Après la manifestation du 19 août, sur les réseaux sociaux, des photographies de manifestants armés de kalachnikov ont circulé sur les réseaux sociaux, officiellement il y a eu deux morts et une soixantaine d’arrestations, un bilan imputé à ces manifestants armés. Qu’en est-il réellement ?
– Il faut se méfier des images qui circulent, il y a des montages réalisés par le pouvoir pour discréditer ses adversaires. Par exemple, si vous analysez bien ces photographies d’hommes armés, vous vous apercevez que certaines montrent des gens dans un espace clos, or à aucun moment les 19 et 20 août, il n’y a eu des manifestants dans un stade. Autre point important à souligner, la taille des personnes de premier plan et celles de second plan qui prouvent la manipulation. Enfin la couleur des maillots, cette couleur des tee-shirts est importante. De nombreux togolais sont encore analphabètes et ne se repèrent pas avec les noms des partis politiques, mais avec les couleurs des tricots. Sur les images diffusées sur les réseaux sociaux, il y a des superpositions de différents maillots, donc dès que vous voyez une photographie avec un mélange pas net, il faut se poser des questions…

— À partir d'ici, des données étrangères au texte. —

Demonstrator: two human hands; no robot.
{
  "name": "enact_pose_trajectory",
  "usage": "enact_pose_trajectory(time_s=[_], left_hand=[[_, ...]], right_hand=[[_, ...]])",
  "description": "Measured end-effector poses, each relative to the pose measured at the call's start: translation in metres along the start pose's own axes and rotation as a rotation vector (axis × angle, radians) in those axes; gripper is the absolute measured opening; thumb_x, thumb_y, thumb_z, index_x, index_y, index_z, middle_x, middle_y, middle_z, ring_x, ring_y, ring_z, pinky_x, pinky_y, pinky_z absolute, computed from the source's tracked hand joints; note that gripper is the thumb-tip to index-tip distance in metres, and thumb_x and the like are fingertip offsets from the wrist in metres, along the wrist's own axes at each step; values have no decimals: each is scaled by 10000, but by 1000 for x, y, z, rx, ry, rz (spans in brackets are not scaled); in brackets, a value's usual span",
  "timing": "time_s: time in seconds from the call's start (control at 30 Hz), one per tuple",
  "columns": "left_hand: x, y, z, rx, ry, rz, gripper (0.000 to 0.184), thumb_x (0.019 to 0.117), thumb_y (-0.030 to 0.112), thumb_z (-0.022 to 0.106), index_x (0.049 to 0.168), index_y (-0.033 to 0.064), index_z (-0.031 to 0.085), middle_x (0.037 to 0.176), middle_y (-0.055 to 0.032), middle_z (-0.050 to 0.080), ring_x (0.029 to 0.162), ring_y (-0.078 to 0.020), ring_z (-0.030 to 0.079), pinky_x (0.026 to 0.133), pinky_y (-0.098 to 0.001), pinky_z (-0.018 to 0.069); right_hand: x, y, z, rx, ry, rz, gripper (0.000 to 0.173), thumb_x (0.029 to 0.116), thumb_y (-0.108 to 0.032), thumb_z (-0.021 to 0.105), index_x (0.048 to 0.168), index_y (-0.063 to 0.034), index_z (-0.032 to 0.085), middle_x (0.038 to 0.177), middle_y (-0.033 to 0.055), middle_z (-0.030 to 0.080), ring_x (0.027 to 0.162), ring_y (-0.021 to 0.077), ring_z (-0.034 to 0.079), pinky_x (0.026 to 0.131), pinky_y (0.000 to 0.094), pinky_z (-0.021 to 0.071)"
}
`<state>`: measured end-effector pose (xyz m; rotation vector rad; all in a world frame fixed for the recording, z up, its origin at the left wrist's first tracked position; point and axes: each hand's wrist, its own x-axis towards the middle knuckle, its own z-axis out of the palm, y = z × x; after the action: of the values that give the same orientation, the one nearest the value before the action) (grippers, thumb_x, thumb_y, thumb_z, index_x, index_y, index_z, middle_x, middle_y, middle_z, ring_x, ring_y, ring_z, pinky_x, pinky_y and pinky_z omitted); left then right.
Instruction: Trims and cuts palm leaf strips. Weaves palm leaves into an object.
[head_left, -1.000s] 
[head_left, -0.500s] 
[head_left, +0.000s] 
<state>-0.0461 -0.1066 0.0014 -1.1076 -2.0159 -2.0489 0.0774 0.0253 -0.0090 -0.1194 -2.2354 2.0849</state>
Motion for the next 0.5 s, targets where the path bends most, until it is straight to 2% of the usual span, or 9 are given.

D’autres manifestations étaient prévues les 30 et 31 août, elles ont été repoussées au 6 et 7 septembre, pourquoi ?
– Il y a trois raisons à cela. La première, le parti de Faure Gnassingbé, UNIR, a lui aussi lancé un mot d’ordre de manifestations à Lomé pour les derniers jours du mois d’août, des personnes venaient de toutes les préfectures pour se bagarrer dans la capitale, l’opposition le savait, elle était vulnérable, elle a voulu éviter un massacre, par des forces armées toutes concentrées à Lomé. Deuxième raison, comme les partis d’opposition se sont ralliés au PNP pour des manifestations dans toutes les villes du Togo les 6 et 7 septembre, il fallait laisser les musulmans fêter la tabaski, il fallait également s’organiser dans chaque ville. Enfin, les dirigeants politiques ont un problème avec leurs revendications qui ne correspondent plus aux aspirations de la population. Elle ne se contente plus du retour à la constitution de 1992 et du vote de la diaspora, elle veut en finir avec les 50 ans de règne de cette famille.
Les prochains jours seront ils décisifs pour le Togo ?
– Oui, je le pense. D’un côté, la population affiche une réelle détermination et de l’autre, le pouvoir a peur, l’armée grogne. Composée à plus de 80% de l’ethnie Kabyè, l’ethnie des Gnassingbé, l’armée en a assez d’être instrumentalisée, au service d’une seule famille. Mais le clan du gouvernement est résolument décidé à ne rien lâcher de ses prérogatives. Le mécontentement grandit d’autant plus que des Kabyè, notamment Kpatcha Gnassingbé, le demi-frère de Faure et Pascal Bodjona, « des pur-sang » comme cela se murmure dans les casernes et dans les rangs du parti UNIR, ont été brutalement éjectés par le système après avoir fidèlement servi le Président. Des rumeurs circulent selon lesquelles, le pouvoir aurait fait appel à des supplétifs, des démobilisés tchadiens, nigériens et soudanais. Le climat est extrêmement tendu.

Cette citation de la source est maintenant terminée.